Интервью, почти в подполье, с региональным координатором «Хамаса», исламского движения, было недолгим и мы стали собираться. Накануне, по моей просьбе о встрече, какие-то арабские ребята попросили оставить машину в приграничной деревне, уже в Палестинской автономии, и пересадили нас с оператором к себе.

Глаза не завязывали, никаких киношных игр не было.

Покрутили полчаса по проселкам, привезли к окраинному дому, предложили кофе, разрешили его «под сигаретку» и «координатор» еще раз подтвердил, что они будут бороться до тех пор, пока Израиля не станет на карте мира. Там будут жить арабы вместе с коренными евреями. А приехавшие, те же «русские», должны вернуться обратно домой в свою Россию. Приезжие – и есть оккупанты. И ни на какие компромиссы «Хамас» в этом не пойдет.

– Сразу видно, что вы русский, – сказал «координатор» на прощание – А ваш оператор еврей.

– Почему?

– Евреи начинают спорить, а вы только спрашиваете.

– А мой товарищ? Он, вообще, молчал.

– Он напряжен и нервничает.

– Быстро мы, – облегченно сказал оператор, когда мы пересели в свою машину и поехали в сторону израильского блокпоста.

– Нет, – ответил я – Это надолго.

И подумал, вдруг занервничав, – И спорить тут не о чем.

Учите китайский

Пока одни мучительно ищут Бога, другим достаточно в него просто верить.

Стоящая на коленях женщина отвешивала поклоны в чаду курительных палочек. В этом не было ничего удивительного, особенно здесь, в Китае, как и во всем регионе Восточной Азии, где особо почитают культ предков. В жилых домах и даже в кафе или рабочих мастерских Кореи, Вьетнама, Таиланда, Тайваня довольно часто можно встретить уголки с портретами ушедших близких или просто с атрибутами культа предков в окружении благовоний.

В Китае правда это происходит только в храмах. Но, в целом, вписывалось и здесь – в комплексе зданий стилизованной старой китайской деревни. Эти домики с нехитрой крестьянской дореволюционной утварью и предметами быта полукругом огибали пруд в стиле дзен-буддизма – с уложенными четко, но красиво, камнями и продуманно высаженными деревьями. Уголок или даже комната предков были бы вполне естественны, хотя сегодня в этой стране и не типичны.

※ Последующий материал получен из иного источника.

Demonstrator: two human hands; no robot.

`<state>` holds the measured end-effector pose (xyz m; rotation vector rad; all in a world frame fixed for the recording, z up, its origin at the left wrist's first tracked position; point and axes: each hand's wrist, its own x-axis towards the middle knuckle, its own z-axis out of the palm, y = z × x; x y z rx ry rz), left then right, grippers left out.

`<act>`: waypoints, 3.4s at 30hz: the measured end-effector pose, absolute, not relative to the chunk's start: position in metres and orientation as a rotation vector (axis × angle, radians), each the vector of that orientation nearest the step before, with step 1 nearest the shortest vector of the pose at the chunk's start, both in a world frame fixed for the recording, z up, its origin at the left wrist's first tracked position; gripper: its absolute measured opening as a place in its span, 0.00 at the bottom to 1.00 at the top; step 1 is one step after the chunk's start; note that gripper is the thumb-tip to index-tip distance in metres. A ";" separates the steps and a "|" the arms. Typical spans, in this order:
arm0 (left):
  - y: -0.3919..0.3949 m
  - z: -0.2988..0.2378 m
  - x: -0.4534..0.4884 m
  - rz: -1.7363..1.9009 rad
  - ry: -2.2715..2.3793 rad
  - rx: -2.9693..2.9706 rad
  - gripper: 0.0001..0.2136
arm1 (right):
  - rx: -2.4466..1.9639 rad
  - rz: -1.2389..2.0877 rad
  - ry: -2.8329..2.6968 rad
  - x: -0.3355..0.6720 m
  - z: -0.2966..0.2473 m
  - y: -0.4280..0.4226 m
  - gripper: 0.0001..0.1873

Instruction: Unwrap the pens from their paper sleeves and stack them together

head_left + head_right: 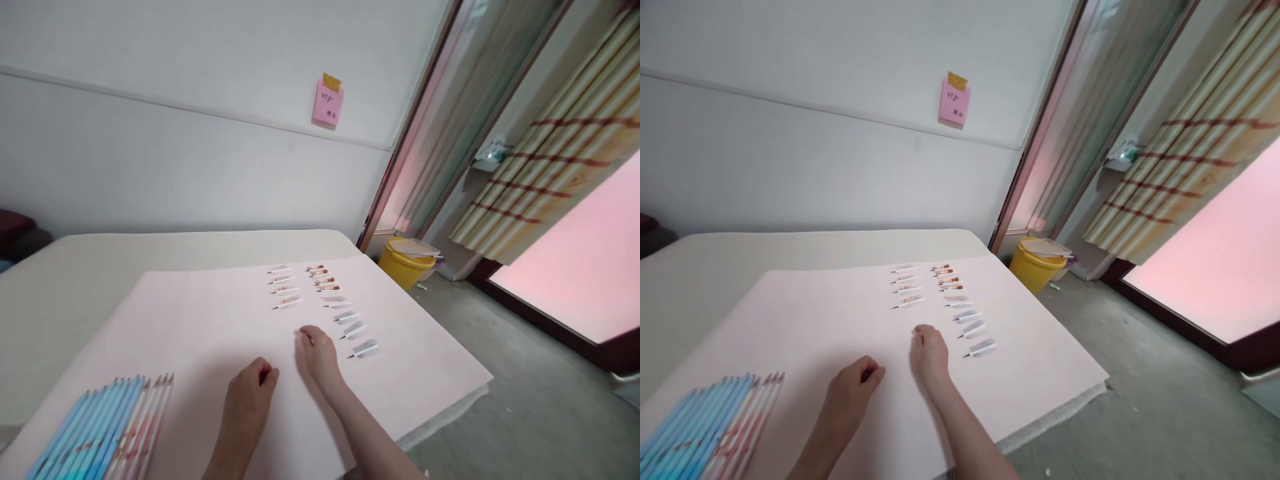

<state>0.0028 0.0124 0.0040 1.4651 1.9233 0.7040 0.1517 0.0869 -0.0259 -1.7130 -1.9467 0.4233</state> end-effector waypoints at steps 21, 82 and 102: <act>0.016 0.001 0.005 0.671 1.875 1.434 0.10 | -1.709 -0.011 -2.490 0.137 -0.032 0.182 0.13; 0.024 -0.029 0.005 1.396 0.943 -0.241 0.02 | -1.566 -0.099 -2.539 0.132 -0.042 0.171 0.18; 0.026 -0.030 0.002 1.382 1.013 -0.202 0.06 | -1.703 0.042 -2.448 0.144 -0.020 0.137 0.11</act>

Я зашел в здание. При входе продавали связки курительных палочек и китайские женщины-туристки тут же зажигали их и ставили перед собой, чтобы встать на колени и отвешивать поклоны… одинокому бронзовому бюсту Мао Дзе Дуна. Больше в этой комнате ничего не было.

– Снимать нельзя, – подскочила служащая. Я и не возражал. Я и так был в этих местах явно «белой вороной», в смысле, не китайцем. Да еще без группы, а так, сам по себе. Много времени прошло после смерти Мао Дзе Дуна, но и сегодня ежедневно десятки автобусов со всей страны стекаются в деревню, где родился вождь. Деревня расположена в ста тридцати километрах от губернского города Чанжа, в провинции Хунань, в глубинке страны и вдалеке от стандартных туристических маршрутов иностранцев. Ежегодно сюда приезжает до трех миллионов китайцев. Много, но для миллиарда трехсот миллионов современных жителей Поднебесной – почти капля в море.

В целом, место рождения вождя – довольно большой мемориальный комплекс, в отличие от советского Ульяновска и дома-музея В. Ленина, представляет из себя разбросанные на значительной площади объекты, где всегда есть посетители. В бывшей резиденции Мао слева от основного здания залы с фотографиями скорбящего Китая и всего мира по поводу его смерти. Справа – сотни фотографий Председателя КПК с видными политическими деятелями второй половины двадцатого века.

В основном здании – сидящий в центре зала вождь, обрамленный рядами красных флагов и цветов. В стороне – бюсты соратников по борьбе. Именно в этот дом в свое время приезжал Мао, чтобы отдохнуть от дел на малой Родине.